#### Work order
Your task is to copy the data exactly while leaving out every picture.

#### Recorded information
========
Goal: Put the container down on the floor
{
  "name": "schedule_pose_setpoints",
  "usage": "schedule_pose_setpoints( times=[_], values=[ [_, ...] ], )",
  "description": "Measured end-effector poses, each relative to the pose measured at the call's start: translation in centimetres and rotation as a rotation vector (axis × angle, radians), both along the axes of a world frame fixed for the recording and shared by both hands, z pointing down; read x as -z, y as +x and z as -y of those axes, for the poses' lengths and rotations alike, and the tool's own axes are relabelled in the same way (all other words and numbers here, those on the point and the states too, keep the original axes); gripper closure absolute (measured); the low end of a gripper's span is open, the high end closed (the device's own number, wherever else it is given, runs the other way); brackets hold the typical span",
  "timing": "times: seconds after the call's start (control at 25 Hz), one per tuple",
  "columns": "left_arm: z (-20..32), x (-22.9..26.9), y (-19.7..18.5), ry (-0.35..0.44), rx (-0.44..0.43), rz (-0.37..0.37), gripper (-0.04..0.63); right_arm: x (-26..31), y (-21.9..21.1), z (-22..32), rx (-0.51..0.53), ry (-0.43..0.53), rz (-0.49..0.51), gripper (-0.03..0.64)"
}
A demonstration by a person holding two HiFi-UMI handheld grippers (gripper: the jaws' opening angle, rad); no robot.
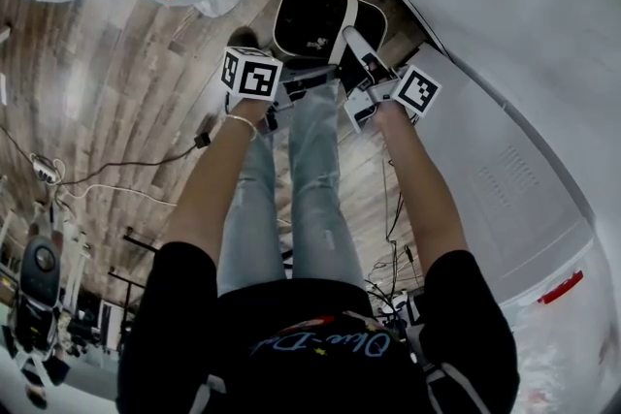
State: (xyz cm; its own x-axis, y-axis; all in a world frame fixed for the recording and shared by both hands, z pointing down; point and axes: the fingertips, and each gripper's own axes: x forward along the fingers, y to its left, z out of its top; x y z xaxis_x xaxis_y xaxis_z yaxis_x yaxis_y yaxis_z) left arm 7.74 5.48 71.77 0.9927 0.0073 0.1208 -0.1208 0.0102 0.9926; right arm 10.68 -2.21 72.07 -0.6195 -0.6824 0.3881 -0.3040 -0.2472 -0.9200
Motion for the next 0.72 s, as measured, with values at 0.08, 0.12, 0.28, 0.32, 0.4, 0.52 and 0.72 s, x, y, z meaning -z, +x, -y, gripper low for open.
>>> schedule_pose_setpoints(
  times=[0.08,0.12,0.28,0.32,0.4,0.52,0.72],
  values=[
    [0.0,-1.5,-0.2,-0.003,0.009,0.013,0.538,-1.7,-0.2,-0.1,0.004,-0.022,-0.009,0.565],
    [0.0,-2.4,-0.3,-0.008,0.016,0.019,0.538,-2.7,-0.3,-0.1,0.007,-0.032,-0.013,0.565],
    [-0.2,-4.7,-0.7,-0.036,0.031,0.038,0.535,-5.2,-1.0,-0.3,0.026,-0.077,-0.027,0.565],
    [-0.3,-5.2,-0.8,-0.037,0.028,0.048,0.534,-5.5,-1.2,-0.3,0.036,-0.084,-0.033,0.565],
    [-0.5,-6.0,-0.9,-0.027,0.016,0.075,0.532,-6.0,-1.5,-0.3,0.058,-0.089,-0.045,0.563],
    [-0.7,-6.6,-0.7,-0.015,0.006,0.102,0.531,-6.6,-1.3,-0.6,0.067,-0.107,-0.067,0.563],
    [-0.9,-7.3,-0.9,-0.022,0.012,0.098,0.509,-7.7,-1.5,-0.8,0.082,-0.140,-0.107,0.563]
  ],
)
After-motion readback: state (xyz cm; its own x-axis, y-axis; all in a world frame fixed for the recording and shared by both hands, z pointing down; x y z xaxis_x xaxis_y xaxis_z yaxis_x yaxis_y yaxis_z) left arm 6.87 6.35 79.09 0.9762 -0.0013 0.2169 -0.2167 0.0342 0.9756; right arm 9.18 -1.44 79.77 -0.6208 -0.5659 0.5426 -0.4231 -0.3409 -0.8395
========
#### Answer to the problem
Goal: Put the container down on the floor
{
  "name": "schedule_pose_setpoints",
  "usage": "schedule_pose_setpoints( times=[_], values=[ [_, ...] ], )",
  "description": "Measured end-effector poses, each relative to the pose measured at the call's start: translation in centimetres and rotation as a rotation vector (axis × angle, radians), both along the axes of a world frame fixed for the recording and shared by both hands, z pointing down; read x as -z, y as +x and z as -y of those axes, for the poses' lengths and rotations alike, and the tool's own axes are relabelled in the same way (all other words and numbers here, those on the point and the states too, keep the original axes); gripper closure absolute (measured); the low end of a gripper's span is open, the high end closed (the device's own number, wherever else it is given, runs the other way); brackets hold the typical span",
  "timing": "times: seconds after the call's start (control at 25 Hz), one per tuple",
  "columns": "left_arm: z (-20..32), x (-22.9..26.9), y (-19.7..18.5), ry (-0.35..0.44), rx (-0.44..0.43), rz (-0.37..0.37), gripper (-0.04..0.63); right_arm: x (-26..31), y (-21.9..21.1), z (-22..32), rx (-0.51..0.53), ry (-0.43..0.53), rz (-0.49..0.51), gripper (-0.03..0.64)"
}
A demonstration by a person holding two HiFi-UMI handheld grippers (gripper: the jaws' opening angle, rad); no robot.
State: (xyz cm; its own x-axis, y-axis; all in a world frame fixed for the recording and shared by both hands, z pointing down; point and axes: the fingertips, and each gripper's own axes: x forward along the fingers, y to its left, z out of its top; x y z xaxis_x xaxis_y xaxis_z yaxis_x yaxis_y yaxis_z) left arm 7.74 5.48 71.77 0.9927 0.0073 0.1208 -0.1208 0.0102 0.9926; right arm 10.68 -2.21 72.07 -0.6195 -0.6824 0.3881 -0.3040 -0.2472 -0.9200
Motion for the next 0.72 s, as measured, with values at 0.08, 0.12, 0.28, 0.32, 0.4, 0.52 and 0.72 s, x, y, z meaning -z, +x, -y, gripper low for open.
>>> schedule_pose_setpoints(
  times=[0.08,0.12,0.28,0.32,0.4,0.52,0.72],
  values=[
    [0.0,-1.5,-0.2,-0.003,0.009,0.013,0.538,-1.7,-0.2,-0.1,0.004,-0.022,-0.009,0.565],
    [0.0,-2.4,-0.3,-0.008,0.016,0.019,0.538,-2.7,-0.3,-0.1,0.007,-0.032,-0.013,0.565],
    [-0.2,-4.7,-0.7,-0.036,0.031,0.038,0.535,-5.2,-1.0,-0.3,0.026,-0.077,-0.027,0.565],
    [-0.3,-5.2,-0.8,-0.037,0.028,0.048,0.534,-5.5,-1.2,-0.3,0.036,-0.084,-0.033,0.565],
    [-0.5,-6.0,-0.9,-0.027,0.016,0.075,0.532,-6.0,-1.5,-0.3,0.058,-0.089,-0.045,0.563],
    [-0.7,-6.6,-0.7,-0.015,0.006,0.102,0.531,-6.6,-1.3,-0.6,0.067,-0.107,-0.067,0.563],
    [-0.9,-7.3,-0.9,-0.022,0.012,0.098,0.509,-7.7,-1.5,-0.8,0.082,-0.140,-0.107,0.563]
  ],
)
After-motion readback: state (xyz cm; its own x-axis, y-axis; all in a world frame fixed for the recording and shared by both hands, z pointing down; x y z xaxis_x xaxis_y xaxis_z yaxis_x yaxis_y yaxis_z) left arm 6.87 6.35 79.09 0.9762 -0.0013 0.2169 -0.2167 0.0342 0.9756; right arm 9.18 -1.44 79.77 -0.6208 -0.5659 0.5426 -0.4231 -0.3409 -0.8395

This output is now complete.